■ WHAT IS REQUIRED
The full listing should be transcribed verbatim.
***** SUPPLIED RECORDS
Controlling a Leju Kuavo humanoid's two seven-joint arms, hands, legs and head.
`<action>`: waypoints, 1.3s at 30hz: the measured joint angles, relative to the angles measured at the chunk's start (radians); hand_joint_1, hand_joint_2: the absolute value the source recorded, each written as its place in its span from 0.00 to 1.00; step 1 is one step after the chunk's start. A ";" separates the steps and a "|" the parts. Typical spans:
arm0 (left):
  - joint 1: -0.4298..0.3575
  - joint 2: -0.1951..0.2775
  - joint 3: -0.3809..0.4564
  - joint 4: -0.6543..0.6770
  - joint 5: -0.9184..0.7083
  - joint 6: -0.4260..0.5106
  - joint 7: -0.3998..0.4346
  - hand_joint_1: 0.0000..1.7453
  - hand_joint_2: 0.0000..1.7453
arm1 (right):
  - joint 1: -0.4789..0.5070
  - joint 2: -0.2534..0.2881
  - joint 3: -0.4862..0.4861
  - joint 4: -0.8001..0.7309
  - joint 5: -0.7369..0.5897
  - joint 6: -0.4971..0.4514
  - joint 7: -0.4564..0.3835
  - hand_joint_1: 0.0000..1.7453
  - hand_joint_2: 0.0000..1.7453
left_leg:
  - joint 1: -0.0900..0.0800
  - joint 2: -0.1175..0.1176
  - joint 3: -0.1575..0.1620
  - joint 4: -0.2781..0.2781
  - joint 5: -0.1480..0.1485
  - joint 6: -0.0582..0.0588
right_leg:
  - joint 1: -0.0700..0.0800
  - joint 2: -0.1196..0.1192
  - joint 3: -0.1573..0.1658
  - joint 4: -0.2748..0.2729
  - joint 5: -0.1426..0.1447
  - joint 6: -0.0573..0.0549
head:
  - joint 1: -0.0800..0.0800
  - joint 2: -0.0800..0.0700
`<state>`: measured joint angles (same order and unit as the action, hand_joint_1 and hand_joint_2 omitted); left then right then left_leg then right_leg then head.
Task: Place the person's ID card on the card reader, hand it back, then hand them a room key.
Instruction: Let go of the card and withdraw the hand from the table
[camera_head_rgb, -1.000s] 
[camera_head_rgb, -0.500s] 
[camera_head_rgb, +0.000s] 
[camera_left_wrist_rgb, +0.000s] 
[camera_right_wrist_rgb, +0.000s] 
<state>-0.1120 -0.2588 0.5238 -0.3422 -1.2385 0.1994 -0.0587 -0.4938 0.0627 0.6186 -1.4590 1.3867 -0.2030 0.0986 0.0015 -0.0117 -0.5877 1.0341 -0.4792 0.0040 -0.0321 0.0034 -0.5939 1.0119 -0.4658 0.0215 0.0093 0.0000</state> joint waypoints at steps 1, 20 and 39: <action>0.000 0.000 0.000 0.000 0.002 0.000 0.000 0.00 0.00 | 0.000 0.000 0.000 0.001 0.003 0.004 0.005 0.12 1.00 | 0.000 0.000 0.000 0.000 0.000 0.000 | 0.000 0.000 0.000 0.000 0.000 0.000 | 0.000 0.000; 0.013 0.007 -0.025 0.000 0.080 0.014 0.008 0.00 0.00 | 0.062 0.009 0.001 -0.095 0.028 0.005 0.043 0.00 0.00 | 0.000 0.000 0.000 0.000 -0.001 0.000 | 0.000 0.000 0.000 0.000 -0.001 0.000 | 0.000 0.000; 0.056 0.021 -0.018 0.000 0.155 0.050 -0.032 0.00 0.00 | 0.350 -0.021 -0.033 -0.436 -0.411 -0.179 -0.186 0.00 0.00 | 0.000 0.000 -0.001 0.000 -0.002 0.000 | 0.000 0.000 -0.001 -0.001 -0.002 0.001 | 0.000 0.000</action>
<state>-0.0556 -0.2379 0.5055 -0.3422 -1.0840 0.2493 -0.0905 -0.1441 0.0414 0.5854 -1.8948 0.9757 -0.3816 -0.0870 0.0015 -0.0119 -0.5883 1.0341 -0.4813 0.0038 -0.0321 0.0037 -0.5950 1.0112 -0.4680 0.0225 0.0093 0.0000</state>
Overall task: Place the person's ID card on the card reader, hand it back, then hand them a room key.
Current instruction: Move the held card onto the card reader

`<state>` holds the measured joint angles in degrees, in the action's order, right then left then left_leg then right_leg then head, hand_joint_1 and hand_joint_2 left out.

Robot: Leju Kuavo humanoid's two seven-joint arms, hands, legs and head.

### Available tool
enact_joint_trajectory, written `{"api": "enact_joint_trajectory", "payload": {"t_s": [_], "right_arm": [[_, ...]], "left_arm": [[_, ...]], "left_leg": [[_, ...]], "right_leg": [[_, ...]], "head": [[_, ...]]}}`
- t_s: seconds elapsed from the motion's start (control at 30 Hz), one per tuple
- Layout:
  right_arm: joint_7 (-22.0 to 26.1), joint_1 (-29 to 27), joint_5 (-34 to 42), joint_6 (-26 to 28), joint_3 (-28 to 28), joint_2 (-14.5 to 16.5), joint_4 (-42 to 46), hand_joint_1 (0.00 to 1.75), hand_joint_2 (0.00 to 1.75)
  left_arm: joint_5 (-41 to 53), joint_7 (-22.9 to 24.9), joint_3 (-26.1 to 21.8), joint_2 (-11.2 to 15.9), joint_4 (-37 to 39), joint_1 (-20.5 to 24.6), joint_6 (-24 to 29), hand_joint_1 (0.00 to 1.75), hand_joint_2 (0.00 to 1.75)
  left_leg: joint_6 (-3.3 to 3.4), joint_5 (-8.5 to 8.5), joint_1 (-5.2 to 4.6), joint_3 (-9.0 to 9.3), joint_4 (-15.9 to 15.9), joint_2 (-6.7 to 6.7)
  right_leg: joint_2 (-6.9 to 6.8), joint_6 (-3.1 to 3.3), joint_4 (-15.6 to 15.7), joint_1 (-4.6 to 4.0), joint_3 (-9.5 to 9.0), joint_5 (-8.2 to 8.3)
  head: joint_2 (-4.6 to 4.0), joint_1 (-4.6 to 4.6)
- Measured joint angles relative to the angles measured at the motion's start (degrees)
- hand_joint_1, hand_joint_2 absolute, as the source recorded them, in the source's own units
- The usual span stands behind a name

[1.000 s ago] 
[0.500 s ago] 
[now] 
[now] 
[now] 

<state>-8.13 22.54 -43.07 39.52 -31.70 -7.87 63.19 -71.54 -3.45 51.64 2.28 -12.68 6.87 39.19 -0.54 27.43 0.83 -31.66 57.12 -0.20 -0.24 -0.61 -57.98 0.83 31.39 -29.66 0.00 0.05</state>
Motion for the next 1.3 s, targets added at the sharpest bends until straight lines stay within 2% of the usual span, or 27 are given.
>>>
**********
■ WRITTEN SOLUTION
Controlling a Leju Kuavo humanoid's two seven-joint arms, hands, legs and head.
`<action>`: waypoints, 1.3s at 30hz: the measured joint angles, relative to the angles measured at the chunk's start (radians); hand_joint_1, hand_joint_2: the absolute value the source recorded, each written as its place in its span from 0.00 to 1.00; step 1 is one step after the chunk's start. A ";" separates the steps and a "|" the parts. Typical spans:
arm0 (left):
  - joint 1: -0.4298..0.3575
  - joint 2: -0.1951..0.2775
  - joint 3: -0.3809..0.4564
  - joint 4: -0.6543..0.6770
  - joint 5: -0.9184..0.7083
  - joint 6: -0.4260..0.5106
  - joint 7: -0.3998..0.4346
  - hand_joint_1: 0.0000..1.7453
  - hand_joint_2: 0.0000..1.7453
arm1 (right):
  - joint 1: -0.4789..0.5070
  - joint 2: -0.2534..0.2881
  - joint 3: -0.4862..0.4861
  - joint 4: -0.8001..0.7309
  - joint 5: -0.7369..0.5897
  - joint 6: -0.4971..0.4514
  - joint 7: -0.4564..0.3835
  - hand_joint_1: 0.0000..1.7453
  - hand_joint_2: 0.0000..1.7453
left_leg:
  - joint 1: -0.0900..0.0800
  - joint 2: -0.1175..0.1176
  - joint 3: -0.1575..0.1620
  - joint 4: -0.2781..0.2781
  - joint 5: -0.1480..0.1485
  - joint 6: -0.0582..0.0588
right_leg:
  - joint 1: -0.0700..0.0800
  - joint 2: -0.1196..0.1192
  - joint 3: -0.1573..0.1658
  - joint 4: -0.2748..0.2729
  - joint 5: -0.1426..0.1447
  - joint 6: -0.0573..0.0549
head:
  - joint 1: -0.0800..0.0800
  - joint 2: -0.0800..0.0700
`<state>`: measured joint angles (same order and unit as the action, hand_joint_1 and hand_joint_2 omitted); left then right then left_leg then right_leg then head.
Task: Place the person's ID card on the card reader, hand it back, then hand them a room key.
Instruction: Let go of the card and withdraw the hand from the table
[camera_head_rgb, -1.000s] 
[camera_head_rgb, -0.500s] 
[camera_head_rgb, +0.000s] 
[camera_left_wrist_rgb, +0.000s] 
[camera_right_wrist_rgb, +0.000s] 
<state>-0.1120 -0.2588 0.5238 -0.3422 -1.2385 0.1994 -0.0587 -0.4938 0.0627 0.6186 -1.4590 1.3867 -0.2030 0.0986 0.0015 -0.0117 -0.5877 1.0341 -0.4792 0.0040 -0.0321 0.0034 -0.5939 1.0119 -0.4658 0.0215 0.0093 0.0000</state> joint waypoints at steps 1, 20 and 39: <action>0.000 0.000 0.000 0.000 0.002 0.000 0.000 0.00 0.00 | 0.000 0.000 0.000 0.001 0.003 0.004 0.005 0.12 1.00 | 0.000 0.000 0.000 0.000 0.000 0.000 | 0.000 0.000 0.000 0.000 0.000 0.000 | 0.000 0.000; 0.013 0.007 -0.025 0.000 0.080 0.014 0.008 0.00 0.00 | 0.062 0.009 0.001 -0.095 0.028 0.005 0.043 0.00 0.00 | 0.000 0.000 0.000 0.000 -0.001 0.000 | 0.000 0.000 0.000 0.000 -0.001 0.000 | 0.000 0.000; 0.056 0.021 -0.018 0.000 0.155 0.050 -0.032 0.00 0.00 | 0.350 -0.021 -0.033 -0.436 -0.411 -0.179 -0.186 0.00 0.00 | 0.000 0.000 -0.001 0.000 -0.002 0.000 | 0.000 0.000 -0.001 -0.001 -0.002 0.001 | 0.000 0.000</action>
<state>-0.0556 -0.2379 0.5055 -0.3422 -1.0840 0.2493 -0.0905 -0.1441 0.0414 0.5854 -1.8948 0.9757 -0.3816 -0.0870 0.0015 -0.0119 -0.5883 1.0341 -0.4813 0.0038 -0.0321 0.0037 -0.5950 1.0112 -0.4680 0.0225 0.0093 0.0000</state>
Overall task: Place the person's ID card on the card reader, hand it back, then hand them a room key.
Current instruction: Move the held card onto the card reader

`<state>` holds the measured joint angles in degrees, in the action's order, right then left then left_leg then right_leg then head, hand_joint_1 and hand_joint_2 left out.

Robot: Leju Kuavo humanoid's two seven-joint arms, hands, legs and head.

### Available tool
enact_joint_trajectory, written `{"api": "enact_joint_trajectory", "payload": {"t_s": [_], "right_arm": [[_, ...]], "left_arm": [[_, ...]], "left_leg": [[_, ...]], "right_leg": [[_, ...]], "head": [[_, ...]]}}`
- t_s: seconds elapsed from the motion's start (control at 30 Hz), one per tuple
- Layout:
  right_arm: joint_7 (-22.0 to 26.1), joint_1 (-29 to 27), joint_5 (-34 to 42), joint_6 (-26 to 28), joint_3 (-28 to 28), joint_2 (-14.5 to 16.5), joint_4 (-42 to 46), hand_joint_1 (0.00 to 1.75), hand_joint_2 (0.00 to 1.75)
  left_arm: joint_5 (-41 to 53), joint_7 (-22.9 to 24.9), joint_3 (-26.1 to 21.8), joint_2 (-11.2 to 15.9), joint_4 (-37 to 39), joint_1 (-20.5 to 24.6), joint_6 (-24 to 29), hand_joint_1 (0.00 to 1.75), hand_joint_2 (0.00 to 1.75)
  left_leg: joint_6 (-3.3 to 3.4), joint_5 (-8.5 to 8.5), joint_1 (-5.2 to 4.6), joint_3 (-9.0 to 9.3), joint_4 (-15.9 to 15.9), joint_2 (-6.7 to 6.7)
  right_leg: joint_2 (-6.9 to 6.8), joint_6 (-3.1 to 3.3), joint_4 (-15.6 to 15.7), joint_1 (-4.6 to 4.0), joint_3 (-9.5 to 9.0), joint_5 (-8.2 to 8.3)
  head: joint_2 (-4.6 to 4.0), joint_1 (-4.6 to 4.6)
- Measured joint angles relative to the angles measured at the motion's start (degrees)
- hand_joint_1, hand_joint_2 absolute, as the source recorded them, in the source's own units
- The usual span stands behind a name

[1.000 s ago] 
[0.500 s ago] 
[now] 
[now] 
[now] 

<state>-8.13 22.54 -43.07 39.52 -31.70 -7.87 63.19 -71.54 -3.45 51.64 2.28 -12.68 6.87 39.19 -0.54 27.43 0.83 -31.66 57.12 -0.20 -0.24 -0.61 -57.98 0.83 31.39 -29.66 0.00 0.05</state>
Motion for the next 1.3 s, targets added at the sharpest bends until straight lines stay within 2% of the usual span, or 27 are given.
>>>

No additional response is required.